Assignment: Restate the entire listing word for word.

Data segment:
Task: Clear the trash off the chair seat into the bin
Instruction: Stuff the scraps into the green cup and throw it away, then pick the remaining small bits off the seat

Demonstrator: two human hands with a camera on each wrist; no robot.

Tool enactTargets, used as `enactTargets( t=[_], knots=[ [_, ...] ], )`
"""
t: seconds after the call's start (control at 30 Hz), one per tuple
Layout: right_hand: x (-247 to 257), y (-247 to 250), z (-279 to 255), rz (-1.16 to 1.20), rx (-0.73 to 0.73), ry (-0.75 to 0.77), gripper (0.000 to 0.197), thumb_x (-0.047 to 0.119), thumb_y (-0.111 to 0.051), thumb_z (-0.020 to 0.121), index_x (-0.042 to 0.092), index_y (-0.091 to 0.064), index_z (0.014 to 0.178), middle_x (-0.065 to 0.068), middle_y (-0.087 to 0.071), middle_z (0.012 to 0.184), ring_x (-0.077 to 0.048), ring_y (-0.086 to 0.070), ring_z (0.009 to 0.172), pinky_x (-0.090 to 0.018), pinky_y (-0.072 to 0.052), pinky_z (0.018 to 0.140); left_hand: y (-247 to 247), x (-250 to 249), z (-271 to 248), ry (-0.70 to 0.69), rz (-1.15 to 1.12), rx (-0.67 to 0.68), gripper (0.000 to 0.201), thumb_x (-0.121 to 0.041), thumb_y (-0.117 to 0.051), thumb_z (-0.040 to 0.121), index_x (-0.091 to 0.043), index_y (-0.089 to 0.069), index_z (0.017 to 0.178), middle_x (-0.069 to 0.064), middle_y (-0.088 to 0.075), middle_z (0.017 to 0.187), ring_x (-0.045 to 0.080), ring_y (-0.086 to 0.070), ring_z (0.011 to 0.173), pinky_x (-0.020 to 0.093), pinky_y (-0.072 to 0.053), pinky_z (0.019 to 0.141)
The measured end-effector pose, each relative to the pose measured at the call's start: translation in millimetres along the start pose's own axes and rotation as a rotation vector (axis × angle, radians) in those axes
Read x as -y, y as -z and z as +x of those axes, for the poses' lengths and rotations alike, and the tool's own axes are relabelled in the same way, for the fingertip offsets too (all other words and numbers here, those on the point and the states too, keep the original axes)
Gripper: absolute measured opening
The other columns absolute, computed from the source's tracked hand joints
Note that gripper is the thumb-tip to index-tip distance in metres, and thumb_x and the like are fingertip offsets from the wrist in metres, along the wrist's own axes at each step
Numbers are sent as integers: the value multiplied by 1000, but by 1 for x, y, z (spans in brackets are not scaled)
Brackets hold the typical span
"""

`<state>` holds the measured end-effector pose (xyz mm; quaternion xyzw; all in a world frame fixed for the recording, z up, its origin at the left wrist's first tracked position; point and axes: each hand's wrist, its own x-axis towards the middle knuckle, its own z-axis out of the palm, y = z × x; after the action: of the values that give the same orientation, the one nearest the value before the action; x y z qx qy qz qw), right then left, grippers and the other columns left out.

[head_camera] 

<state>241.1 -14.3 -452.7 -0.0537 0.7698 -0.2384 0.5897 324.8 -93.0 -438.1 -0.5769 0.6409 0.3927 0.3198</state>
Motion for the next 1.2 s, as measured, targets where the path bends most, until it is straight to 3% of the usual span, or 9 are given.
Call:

Result of the task:
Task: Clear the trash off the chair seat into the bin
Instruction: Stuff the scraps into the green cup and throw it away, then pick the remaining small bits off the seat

Demonstrator: two human hands with a camera on each wrist; no robot.

Tool enactTargets, used as `enactTargets( t=[_], knots=[ [_, ...] ], )`
"""
t: seconds after the call's start (control at 30 Hz), one per tuple
Layout: right_hand: x (-247 to 257), y (-247 to 250), z (-279 to 255), rz (-1.16 to 1.20), rx (-0.73 to 0.73), ry (-0.75 to 0.77), gripper (0.000 to 0.197), thumb_x (-0.047 to 0.119), thumb_y (-0.111 to 0.051), thumb_z (-0.020 to 0.121), index_x (-0.042 to 0.092), index_y (-0.091 to 0.064), index_z (0.014 to 0.178), middle_x (-0.065 to 0.068), middle_y (-0.087 to 0.071), middle_z (0.012 to 0.184), ring_x (-0.077 to 0.048), ring_y (-0.086 to 0.070), ring_z (0.009 to 0.172), pinky_x (-0.090 to 0.018), pinky_y (-0.072 to 0.052), pinky_z (0.018 to 0.140); left_hand: y (-247 to 247), x (-250 to 249), z (-271 to 248), ry (-0.70 to 0.69), rz (-1.15 to 1.12), rx (-0.67 to 0.68), gripper (0.000 to 0.201), thumb_x (-0.121 to 0.041), thumb_y (-0.117 to 0.051), thumb_z (-0.040 to 0.121), index_x (-0.091 to 0.043), index_y (-0.089 to 0.069), index_z (0.017 to 0.178), middle_x (-0.069 to 0.064), middle_y (-0.088 to 0.075), middle_z (0.017 to 0.187), ring_x (-0.045 to 0.080), ring_y (-0.086 to 0.070), ring_z (0.011 to 0.173), pinky_x (-0.020 to 0.093), pinky_y (-0.072 to 0.053), pinky_z (0.019 to 0.141)
The measured end-effector pose, each relative to the pose measured at the call's start: translation in millimetres along the start pose's own axes and rotation as a rotation vector (axis × angle, radians) in those axes
Read x as -y, y as -z and z as +x of those axes, for the poses' lengths and rotations alike, and the tool's own axes are relabelled in the same way, for the fingertip offsets too (all other words and numbers here, those on the point and the states too, keep the original axes)
Gripper: absolute measured opening
The other columns absolute, computed from the source's tracked hand joints
Note that gripper is the thumb-tip to index-tip distance in metres, and thumb_x and the like are fingertip offsets from the wrist in metres, along the wrist's own axes at each step
Numbers are sent as integers: the value multiplied by 1000, but by 1 for x, y, z (spans in brackets are not scaled)
Brackets hold the typical span
"""

`<state>` holds the measured end-effector pose (xyz mm; quaternion xyzw; all in a world frame fixed for the recording, z up, its origin at the left wrist's first tracked position; point and axes: each hand's wrist, its own x-axis towards the middle knuckle, its own z-axis out of the palm, y = z × x; after the action: of the values that give the same orientation, the one nearest the value before the action; x y z qx qy qz qw), right then left, grippers and the other columns left out.

[head_camera] 

<state>241.1 -14.3 -452.7 -0.0537 0.7698 -0.2384 0.5897 324.8 -93.0 -438.1 -0.5769 0.6409 0.3927 0.3198</state>
Motion for the next 1.2 s, as measured, targets where the path bends most, until it is straight to 3% of the usual span, or 9 are given.
Call:

That is the complete output.